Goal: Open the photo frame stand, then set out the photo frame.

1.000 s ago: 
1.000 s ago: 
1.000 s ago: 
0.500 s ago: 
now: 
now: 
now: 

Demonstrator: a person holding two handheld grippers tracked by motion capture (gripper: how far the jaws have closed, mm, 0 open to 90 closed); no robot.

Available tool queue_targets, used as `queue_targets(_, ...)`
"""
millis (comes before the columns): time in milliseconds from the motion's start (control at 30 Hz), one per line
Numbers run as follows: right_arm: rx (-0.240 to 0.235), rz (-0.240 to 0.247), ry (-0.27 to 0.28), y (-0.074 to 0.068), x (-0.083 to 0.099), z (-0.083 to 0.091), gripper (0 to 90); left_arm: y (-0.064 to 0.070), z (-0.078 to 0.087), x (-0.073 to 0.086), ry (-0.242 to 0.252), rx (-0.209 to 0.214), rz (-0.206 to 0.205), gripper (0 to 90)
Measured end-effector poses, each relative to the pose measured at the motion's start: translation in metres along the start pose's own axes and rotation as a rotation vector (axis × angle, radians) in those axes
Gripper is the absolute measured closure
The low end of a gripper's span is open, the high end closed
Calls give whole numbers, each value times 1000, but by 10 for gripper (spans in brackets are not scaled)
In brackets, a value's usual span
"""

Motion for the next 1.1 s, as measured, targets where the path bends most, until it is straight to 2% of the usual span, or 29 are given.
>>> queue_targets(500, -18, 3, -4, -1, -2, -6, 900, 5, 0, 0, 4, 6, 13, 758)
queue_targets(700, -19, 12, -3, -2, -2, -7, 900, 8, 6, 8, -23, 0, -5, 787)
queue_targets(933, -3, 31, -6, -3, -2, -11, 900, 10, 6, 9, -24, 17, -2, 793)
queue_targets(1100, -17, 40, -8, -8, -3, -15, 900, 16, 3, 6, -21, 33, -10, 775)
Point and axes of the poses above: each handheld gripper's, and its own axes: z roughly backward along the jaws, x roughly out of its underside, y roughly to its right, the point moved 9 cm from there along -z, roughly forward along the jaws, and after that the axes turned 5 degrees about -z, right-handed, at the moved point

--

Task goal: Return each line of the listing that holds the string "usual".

Response below:
In brackets, a value's usual span
Motion for the next 1.1 s, as measured, targets where the path bends most, until it is straight to 2% of the usual span, or 29 are given.

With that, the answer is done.